**WHAT TO WORK ON:**
In the records below, find the line containing "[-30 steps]" and the line containing "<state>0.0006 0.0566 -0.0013". Give again exactly those lines and every line between them, omitting the pictures.

**DATASET EXCERPTS:**

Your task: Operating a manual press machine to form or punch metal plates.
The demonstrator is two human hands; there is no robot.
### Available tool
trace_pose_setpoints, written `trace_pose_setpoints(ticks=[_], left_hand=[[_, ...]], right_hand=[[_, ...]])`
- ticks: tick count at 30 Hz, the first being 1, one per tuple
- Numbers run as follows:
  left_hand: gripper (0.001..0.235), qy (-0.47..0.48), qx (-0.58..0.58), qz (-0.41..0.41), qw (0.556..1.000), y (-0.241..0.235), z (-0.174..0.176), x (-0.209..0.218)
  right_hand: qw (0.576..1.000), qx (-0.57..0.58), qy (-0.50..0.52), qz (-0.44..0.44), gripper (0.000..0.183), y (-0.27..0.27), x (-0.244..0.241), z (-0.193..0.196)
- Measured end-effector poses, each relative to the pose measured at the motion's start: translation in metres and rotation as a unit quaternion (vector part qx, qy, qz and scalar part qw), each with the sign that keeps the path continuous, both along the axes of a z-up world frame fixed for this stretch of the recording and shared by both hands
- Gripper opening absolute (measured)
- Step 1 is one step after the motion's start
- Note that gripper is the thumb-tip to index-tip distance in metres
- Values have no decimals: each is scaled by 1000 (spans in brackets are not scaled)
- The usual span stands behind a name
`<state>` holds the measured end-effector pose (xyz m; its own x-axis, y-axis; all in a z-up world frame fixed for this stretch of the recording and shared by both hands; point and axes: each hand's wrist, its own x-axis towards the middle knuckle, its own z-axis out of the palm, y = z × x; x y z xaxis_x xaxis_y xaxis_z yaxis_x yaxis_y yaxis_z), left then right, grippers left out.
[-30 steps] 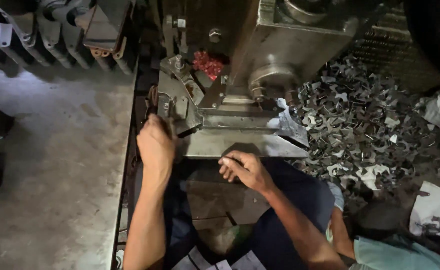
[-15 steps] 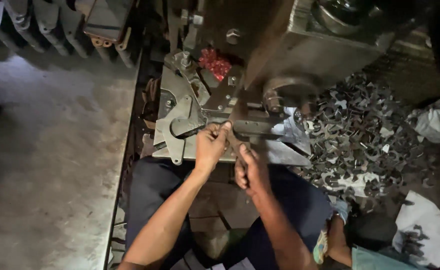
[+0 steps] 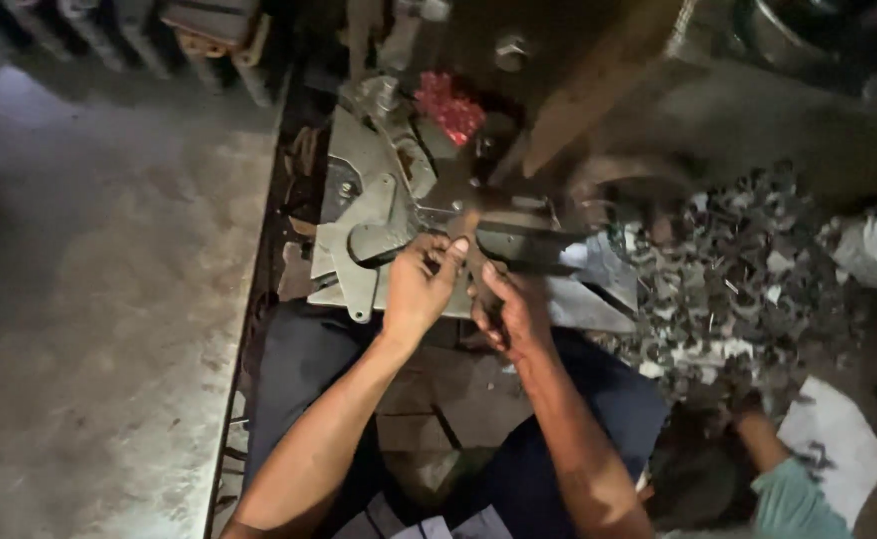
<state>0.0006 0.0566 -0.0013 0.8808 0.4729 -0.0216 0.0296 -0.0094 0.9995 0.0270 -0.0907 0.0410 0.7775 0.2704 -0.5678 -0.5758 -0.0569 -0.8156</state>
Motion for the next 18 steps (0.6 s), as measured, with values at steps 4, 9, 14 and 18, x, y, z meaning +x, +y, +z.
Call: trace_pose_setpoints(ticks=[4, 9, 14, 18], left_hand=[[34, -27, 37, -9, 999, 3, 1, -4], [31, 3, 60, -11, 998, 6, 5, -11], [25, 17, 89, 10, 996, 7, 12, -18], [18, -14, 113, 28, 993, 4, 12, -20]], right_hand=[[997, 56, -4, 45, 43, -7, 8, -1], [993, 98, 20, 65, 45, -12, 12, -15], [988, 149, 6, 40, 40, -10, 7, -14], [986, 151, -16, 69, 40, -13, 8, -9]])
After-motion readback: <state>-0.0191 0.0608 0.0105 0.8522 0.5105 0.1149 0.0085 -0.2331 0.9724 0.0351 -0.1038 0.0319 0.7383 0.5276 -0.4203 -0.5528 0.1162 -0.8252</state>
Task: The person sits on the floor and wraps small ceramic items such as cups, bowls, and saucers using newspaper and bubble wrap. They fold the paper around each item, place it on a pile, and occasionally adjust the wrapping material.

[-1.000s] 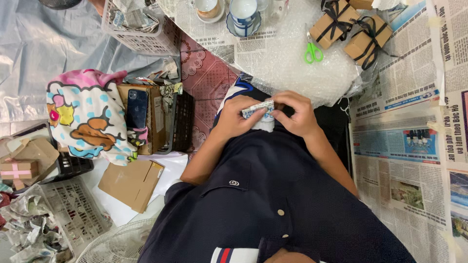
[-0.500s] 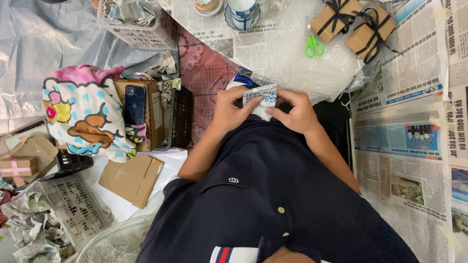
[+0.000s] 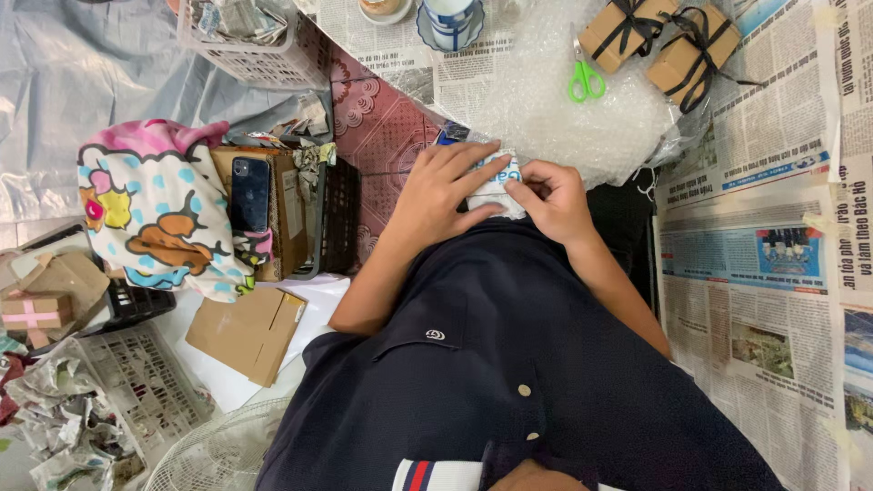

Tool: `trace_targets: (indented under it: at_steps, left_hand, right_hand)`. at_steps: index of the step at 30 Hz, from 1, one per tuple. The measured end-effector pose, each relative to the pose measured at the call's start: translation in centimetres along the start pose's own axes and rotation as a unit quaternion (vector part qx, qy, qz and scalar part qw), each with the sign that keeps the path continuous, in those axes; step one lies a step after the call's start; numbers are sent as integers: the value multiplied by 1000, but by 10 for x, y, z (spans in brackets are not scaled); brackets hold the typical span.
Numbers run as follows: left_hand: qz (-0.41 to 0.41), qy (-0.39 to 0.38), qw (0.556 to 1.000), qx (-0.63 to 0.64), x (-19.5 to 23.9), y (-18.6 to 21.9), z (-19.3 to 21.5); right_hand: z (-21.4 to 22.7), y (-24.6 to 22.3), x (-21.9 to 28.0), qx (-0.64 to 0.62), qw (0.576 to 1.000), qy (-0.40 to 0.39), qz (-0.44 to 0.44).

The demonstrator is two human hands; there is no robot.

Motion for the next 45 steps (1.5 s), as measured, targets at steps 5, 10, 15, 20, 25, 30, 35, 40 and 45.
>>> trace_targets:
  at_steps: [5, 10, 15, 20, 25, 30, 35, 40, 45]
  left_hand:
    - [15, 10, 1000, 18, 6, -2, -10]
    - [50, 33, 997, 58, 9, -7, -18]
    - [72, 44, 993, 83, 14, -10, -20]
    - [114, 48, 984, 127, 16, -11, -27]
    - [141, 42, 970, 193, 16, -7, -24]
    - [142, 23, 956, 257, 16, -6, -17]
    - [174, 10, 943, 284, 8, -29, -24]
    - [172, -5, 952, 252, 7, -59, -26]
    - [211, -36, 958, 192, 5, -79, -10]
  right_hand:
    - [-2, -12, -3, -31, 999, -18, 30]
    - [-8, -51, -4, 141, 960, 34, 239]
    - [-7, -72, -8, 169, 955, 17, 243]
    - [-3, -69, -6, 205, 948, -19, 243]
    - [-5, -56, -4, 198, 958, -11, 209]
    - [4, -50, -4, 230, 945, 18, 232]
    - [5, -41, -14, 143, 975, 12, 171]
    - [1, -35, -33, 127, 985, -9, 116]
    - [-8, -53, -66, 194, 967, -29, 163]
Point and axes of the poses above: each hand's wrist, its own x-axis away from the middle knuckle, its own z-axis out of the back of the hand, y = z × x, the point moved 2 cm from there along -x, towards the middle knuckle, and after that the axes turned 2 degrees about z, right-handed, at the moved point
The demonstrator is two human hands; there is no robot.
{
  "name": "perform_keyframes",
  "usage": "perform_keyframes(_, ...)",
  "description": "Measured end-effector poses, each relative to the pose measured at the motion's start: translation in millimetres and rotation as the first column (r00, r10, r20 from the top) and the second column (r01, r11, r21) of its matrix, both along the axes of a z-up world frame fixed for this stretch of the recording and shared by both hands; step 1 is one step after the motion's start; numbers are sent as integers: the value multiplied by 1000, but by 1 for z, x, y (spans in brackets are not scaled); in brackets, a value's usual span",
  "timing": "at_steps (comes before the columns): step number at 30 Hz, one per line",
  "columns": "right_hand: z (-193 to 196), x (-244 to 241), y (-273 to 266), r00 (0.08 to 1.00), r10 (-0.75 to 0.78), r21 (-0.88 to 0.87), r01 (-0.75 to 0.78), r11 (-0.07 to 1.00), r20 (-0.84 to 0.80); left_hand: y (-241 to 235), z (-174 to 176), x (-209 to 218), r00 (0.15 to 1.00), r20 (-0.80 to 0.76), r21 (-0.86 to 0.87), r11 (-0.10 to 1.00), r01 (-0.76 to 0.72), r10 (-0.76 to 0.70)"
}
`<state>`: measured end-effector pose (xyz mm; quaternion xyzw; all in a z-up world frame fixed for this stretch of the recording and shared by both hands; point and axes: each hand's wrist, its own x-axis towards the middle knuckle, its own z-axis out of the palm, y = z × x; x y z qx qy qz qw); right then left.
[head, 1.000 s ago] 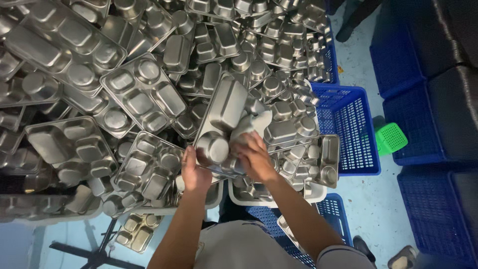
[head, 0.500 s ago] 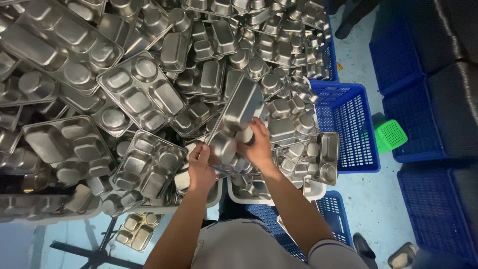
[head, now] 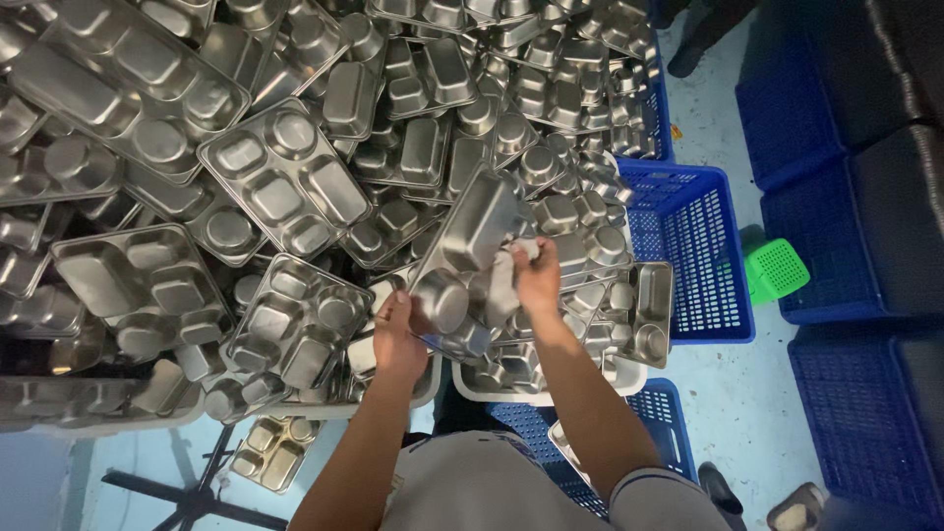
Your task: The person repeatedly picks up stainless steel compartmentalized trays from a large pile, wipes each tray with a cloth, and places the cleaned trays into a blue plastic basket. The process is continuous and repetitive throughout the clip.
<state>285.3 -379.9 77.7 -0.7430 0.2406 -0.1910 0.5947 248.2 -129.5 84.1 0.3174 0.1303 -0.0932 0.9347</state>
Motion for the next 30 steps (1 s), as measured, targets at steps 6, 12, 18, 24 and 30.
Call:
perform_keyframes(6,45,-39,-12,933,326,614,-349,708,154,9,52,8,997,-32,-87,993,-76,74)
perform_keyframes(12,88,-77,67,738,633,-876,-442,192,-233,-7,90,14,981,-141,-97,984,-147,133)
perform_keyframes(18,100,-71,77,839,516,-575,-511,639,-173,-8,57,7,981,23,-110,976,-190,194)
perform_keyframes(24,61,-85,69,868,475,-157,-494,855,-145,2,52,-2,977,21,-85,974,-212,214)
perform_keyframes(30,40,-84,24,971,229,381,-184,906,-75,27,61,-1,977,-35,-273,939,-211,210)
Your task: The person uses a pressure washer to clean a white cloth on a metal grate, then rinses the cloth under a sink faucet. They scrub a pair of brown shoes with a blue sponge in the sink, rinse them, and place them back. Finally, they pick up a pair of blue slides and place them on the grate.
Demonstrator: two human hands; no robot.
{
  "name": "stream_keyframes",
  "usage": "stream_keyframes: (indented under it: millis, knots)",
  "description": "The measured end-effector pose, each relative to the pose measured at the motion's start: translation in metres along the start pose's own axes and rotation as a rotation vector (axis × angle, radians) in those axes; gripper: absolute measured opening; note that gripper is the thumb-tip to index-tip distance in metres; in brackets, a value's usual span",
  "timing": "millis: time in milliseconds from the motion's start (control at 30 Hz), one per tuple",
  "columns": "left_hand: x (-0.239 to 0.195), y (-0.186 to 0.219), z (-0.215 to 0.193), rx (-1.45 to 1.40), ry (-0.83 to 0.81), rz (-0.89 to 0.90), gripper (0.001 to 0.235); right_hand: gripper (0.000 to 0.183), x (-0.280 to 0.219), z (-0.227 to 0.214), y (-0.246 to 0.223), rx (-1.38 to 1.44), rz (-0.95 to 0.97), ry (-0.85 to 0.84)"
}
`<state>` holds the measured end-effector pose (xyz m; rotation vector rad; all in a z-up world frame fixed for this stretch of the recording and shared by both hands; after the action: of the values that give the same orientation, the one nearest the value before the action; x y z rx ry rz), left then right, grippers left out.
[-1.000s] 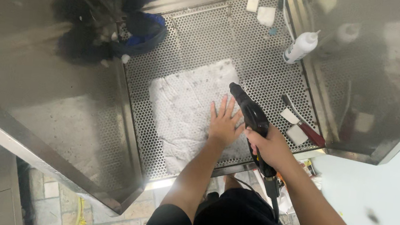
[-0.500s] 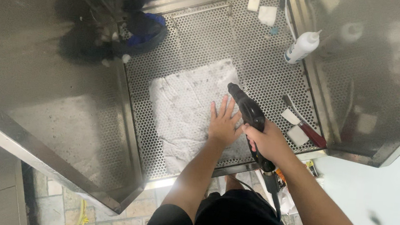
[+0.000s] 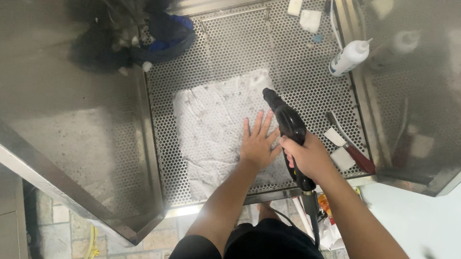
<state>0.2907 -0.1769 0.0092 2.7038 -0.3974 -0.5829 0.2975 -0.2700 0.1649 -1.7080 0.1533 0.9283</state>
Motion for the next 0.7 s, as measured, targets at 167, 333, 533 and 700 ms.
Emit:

**RESULT OF THIS EXERCISE:**
[-30 steps] 
[-15 steps] 
[+0 steps] 
<state>0.0006 0.0566 -0.0013 0.8808 0.4729 -0.0216 0.0296 -0.0094 0.9995 0.0270 -0.0907 0.0410 0.7775 0.2704 -0.5678 -0.5758 -0.0569 -0.8156</state>

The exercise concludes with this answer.